Bred, owned and trained by Rory Miller, Flowko (Post 2, Samy Camacho) is out of the With Distinction mare Vino de Pago and the younger half-sister to 5-year-old stakes-winning mare Let’s Go Koko, who owns nine wins and more than $300,000 in purse earnings from 28 starts.

Flowko has been third or better in eight of her 12 races, two of them wins, the most recent in a 6 ½-furlong state-bred allowance sprint over older horses May 31 at Gulfstream, which followed back-to-back thirds in Tampa’s seven-furlong Sophomore Fillies March 29 and Gulfstream’s six-furlong Sophomore Fillies Sprint April 25.

“I made a little equipment change on her and I think it probably helped her. It appears to have helped her. She came out of the race perfect,” Miller said. “I wasn’t planning on running back in this race, it was only three weeks, but it was coming up light and she sort of galloped through her last race. She wasn’t very tired afterward. It wasn’t like she got pressed hard, so we thought we’d go ahead and give her a chance.”

Flowko is 2-for-5 on Gulfstream’s main track, graduating by a nose in a six-furlong maiden special eight and finishing 10th to Mythical in the seven-furlong FSS Susan’s Girl 15 days apart last October. She has hit the board in each of her last six starts, two of them coming on the turf.

“The stallion stakes, about a month before she came home from her win at Gulfstream with the worst skin rash. I’ve never seen one that bad. I had to really work on it,” Miller said. “I never should have never ran her. She fought that skin infection for a month and I think it just drained her. She didn’t show up, and then after that she was fine after she cleared that out.”

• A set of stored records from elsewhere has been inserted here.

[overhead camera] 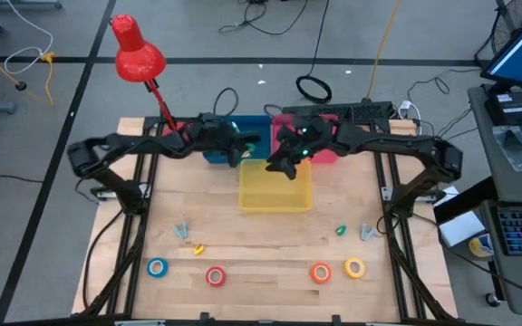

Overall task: Pick and place Stapler, Stapler remover, tape
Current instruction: Put the green stapler into the blue bin

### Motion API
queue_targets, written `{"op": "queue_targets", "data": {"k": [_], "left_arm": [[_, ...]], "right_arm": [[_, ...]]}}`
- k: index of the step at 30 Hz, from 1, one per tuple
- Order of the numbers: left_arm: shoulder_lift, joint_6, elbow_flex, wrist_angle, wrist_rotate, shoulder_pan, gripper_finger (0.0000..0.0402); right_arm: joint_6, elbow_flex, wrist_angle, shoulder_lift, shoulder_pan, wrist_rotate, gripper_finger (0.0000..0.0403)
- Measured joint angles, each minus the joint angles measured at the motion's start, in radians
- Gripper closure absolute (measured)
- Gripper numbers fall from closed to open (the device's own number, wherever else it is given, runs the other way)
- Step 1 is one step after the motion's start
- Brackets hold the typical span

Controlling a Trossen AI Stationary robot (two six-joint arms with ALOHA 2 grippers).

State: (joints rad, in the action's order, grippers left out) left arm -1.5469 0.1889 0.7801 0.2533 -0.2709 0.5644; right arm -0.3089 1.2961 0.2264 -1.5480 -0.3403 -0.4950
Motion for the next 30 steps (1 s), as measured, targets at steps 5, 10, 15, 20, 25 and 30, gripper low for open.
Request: {"op": "queue_targets", "data": {"k": [5,10,15,20,25,30], "left_arm": [[-0.140,-0.117,0.161,-0.142,0.053,-0.008,0.0323],[-0.253,-0.190,0.291,-0.299,0.104,-0.008,0.0319],[-0.306,-0.218,0.348,-0.347,0.115,-0.008,0.0316],[-0.315,-0.225,0.352,-0.353,0.110,-0.008,0.0314],[-0.315,-0.233,0.353,-0.364,0.107,-0.008,0.0314],[-0.315,-0.233,0.353,-0.367,0.107,-0.008,0.0313]], "right_arm": [[-0.002,0.000,0.016,0.060,-0.020,0.001,0.0218],[-0.003,0.000,0.070,0.102,-0.028,0.003,0.0218],[0.000,0.000,0.138,0.124,-0.027,0.031,0.0218],[0.009,-0.001,0.179,0.130,-0.026,0.055,0.0218],[0.009,-0.036,0.176,0.130,-0.026,0.054,0.0218],[-0.010,-0.095,0.175,0.130,-0.024,0.052,0.0218]]}}
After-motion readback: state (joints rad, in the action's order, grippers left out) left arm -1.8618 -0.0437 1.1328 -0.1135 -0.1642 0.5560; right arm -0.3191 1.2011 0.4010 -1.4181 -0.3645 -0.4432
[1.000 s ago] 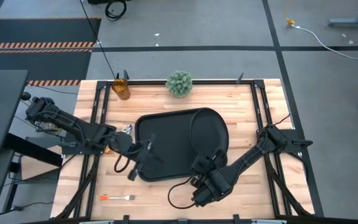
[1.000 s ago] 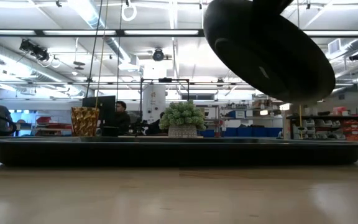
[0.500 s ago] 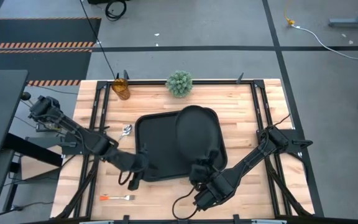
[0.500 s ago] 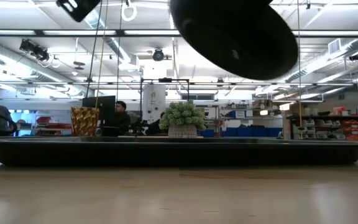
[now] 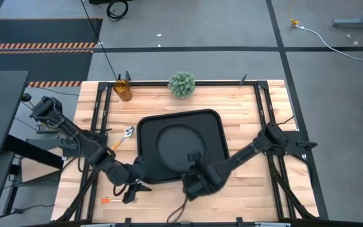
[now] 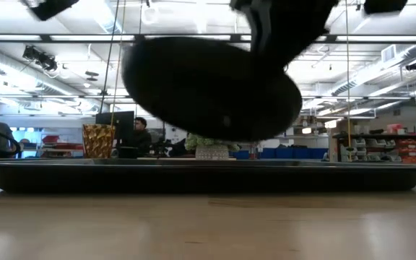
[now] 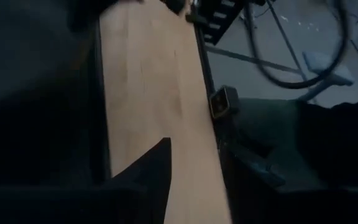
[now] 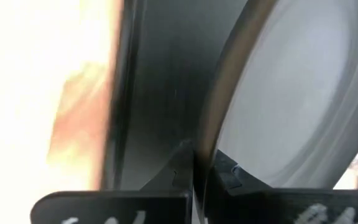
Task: Pick and place plate/cup/fork/spoon on tray
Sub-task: Put the black plate on the center of the black tray
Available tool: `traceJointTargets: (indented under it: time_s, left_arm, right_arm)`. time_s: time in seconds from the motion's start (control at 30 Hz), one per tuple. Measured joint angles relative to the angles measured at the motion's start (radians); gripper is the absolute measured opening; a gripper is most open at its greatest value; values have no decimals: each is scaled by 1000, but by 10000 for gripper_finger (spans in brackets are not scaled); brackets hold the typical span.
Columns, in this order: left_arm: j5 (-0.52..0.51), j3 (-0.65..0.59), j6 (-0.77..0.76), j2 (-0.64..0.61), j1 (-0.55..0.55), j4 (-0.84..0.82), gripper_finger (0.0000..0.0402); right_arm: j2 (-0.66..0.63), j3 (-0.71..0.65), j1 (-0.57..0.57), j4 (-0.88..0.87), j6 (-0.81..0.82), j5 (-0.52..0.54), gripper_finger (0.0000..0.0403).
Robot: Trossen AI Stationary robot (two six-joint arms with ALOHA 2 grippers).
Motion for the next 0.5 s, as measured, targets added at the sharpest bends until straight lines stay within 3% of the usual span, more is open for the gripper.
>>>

Flowko finished third behind subsequent Miss Preakness (G3) runner-up Tessellate in her second and most recent try at seven furlongs, the farthest she’s ever run.

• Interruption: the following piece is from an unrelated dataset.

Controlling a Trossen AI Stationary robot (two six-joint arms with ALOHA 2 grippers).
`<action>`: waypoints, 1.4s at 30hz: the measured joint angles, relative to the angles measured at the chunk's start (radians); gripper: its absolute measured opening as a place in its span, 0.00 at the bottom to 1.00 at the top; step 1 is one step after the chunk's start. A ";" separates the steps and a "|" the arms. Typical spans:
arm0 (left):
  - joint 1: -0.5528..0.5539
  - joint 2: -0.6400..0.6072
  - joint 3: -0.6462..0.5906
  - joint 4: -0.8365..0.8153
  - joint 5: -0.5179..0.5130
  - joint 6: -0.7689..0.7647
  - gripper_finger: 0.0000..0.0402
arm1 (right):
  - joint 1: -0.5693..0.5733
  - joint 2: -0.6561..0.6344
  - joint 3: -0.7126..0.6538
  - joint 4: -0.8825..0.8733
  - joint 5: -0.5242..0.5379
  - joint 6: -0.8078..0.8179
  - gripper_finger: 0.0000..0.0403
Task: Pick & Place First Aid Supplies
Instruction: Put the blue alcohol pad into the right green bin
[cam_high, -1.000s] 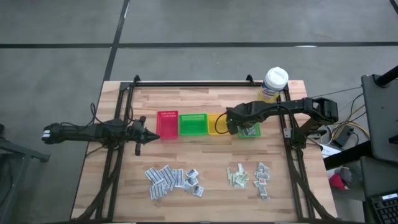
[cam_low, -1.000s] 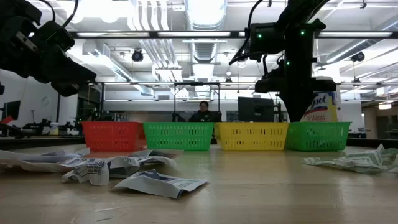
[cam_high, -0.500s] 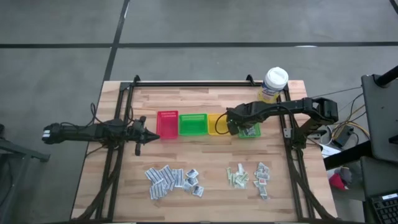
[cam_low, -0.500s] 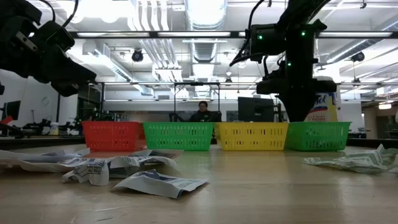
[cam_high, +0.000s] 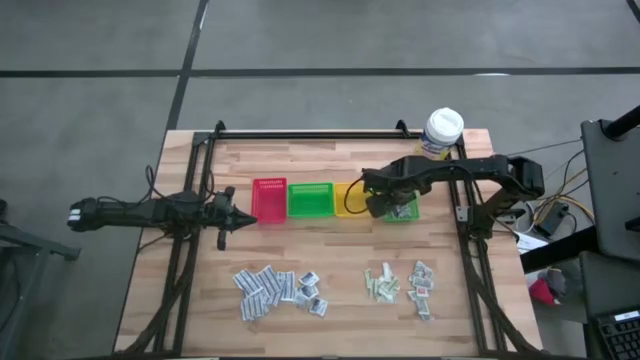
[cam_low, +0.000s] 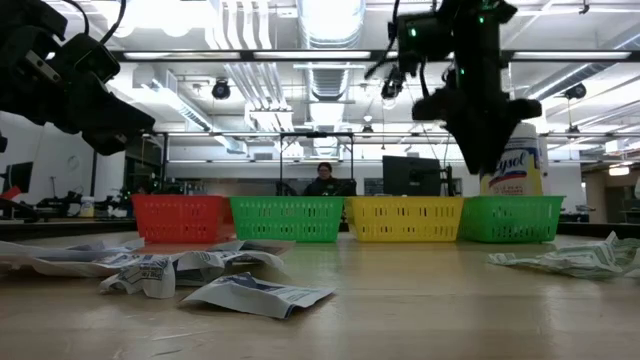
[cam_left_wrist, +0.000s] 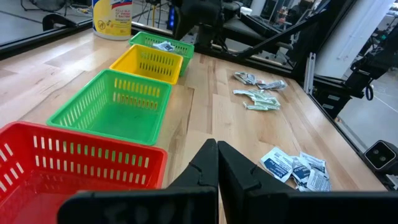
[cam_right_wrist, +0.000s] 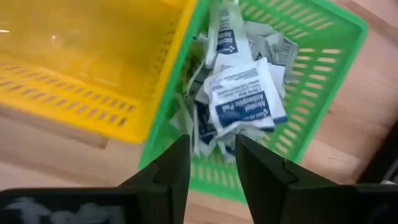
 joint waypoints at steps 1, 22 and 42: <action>0.000 0.000 0.000 0.000 0.000 0.000 0.00 | 0.009 0.000 0.018 -0.010 0.000 0.004 0.30; 0.000 0.000 0.000 0.000 0.000 0.000 0.00 | 0.457 0.008 0.148 0.387 0.079 -0.077 0.19; 0.000 0.000 0.000 0.003 0.000 0.000 0.00 | 0.529 0.162 0.133 0.776 -0.009 -0.614 0.17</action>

“I feel pretty good about it. I think we can be pretty competitive in there,” Miller said. “[Trainer] Saffie Joseph [Jr.]’s got one in there that looks like it broke its maiden nicely and Orseno has that one that looks pretty nice. It’s hard to divide a bunch of them up. They’re all just nice hard-knocking fillies. I think it’s going to be whoever gets the trip and has a good day is probably the winner.”

Joseph will send out Daugherty Racing and 24th Road Racing’s Late Night Text (Post 3, Micah Husbands), who debuted for the barn with a 1 ¾-length maiden special weight victory at the course and distance April 23. She was winless with one second and two thirds from five tries for previous trainer Nolan Ramsey at distances from 5 ½ furlongs to 1 1/16 miles on both dirt and all-weather Tapeta.

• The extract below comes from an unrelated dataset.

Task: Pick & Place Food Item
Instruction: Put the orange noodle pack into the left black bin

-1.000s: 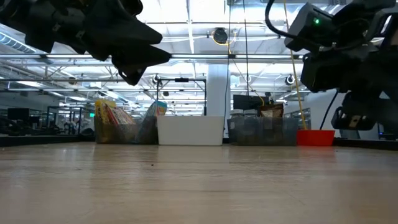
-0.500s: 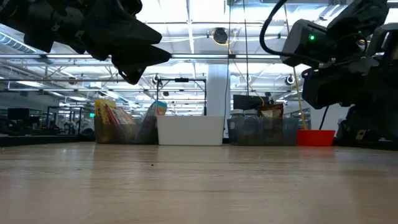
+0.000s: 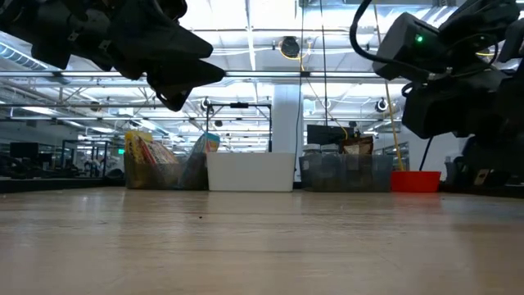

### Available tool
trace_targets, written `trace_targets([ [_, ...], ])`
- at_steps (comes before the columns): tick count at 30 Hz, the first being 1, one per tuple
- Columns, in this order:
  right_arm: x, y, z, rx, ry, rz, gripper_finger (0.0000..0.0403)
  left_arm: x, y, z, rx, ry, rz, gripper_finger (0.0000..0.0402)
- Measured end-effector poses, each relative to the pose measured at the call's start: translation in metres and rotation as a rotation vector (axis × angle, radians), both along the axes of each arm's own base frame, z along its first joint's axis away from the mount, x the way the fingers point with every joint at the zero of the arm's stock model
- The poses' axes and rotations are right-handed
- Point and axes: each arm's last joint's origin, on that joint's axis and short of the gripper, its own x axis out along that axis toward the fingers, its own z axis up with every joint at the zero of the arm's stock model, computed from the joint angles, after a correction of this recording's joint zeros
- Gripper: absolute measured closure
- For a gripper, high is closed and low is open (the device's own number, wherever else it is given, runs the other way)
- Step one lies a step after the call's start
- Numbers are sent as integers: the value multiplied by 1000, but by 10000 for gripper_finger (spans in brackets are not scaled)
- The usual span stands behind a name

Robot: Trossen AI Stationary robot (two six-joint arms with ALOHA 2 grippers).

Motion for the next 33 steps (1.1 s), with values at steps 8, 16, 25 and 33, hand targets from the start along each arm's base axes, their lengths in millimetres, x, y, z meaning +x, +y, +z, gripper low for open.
trace_targets([
  [8,0,2,0,-22,-13,-1,289,0,1,0,8,-3,37,238],
  [16,1,2,0,-29,-28,9,296,0,1,0,9,-3,41,238],
  [25,1,2,-3,-34,-29,22,348,0,1,0,8,-3,41,238],
  [33,1,5,-14,-18,12,58,391,0,1,0,9,-3,41,238],
])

William Du Pont III’s Permian Basin (Post 6, Diego Herrera) has split two prior runnings with Flowko this year. She was second by a neck to Adios Tootsie in a six-furlong optional claimer March 1 at Tampa when Flowko was 2 ½ lengths back in third, and ran fifth in a similar spot going a mile on the Tampa turf Feb. 13, a race where Flowko finished second. Most recently, Permian Basin rallied for a popular three-quarter-length triumph in a seven-furlong optional claimer against males May 1 at Tampa.

Niall J. Brennan’s Sorokin (Post 4, Rasheed Hughes) and Tareq Mourbarak-owned and trained Wander Woman (Post 7, Renzo Rojas) each exit victories. In just her second start Sorokin was a two-length maiden special weight winner going seven furlongs March 27 at Tampa, while Wander Woman scored by 4 ¼ lengths over males in a six-furlong maiden special weight sprint May 24 at Gulfstream.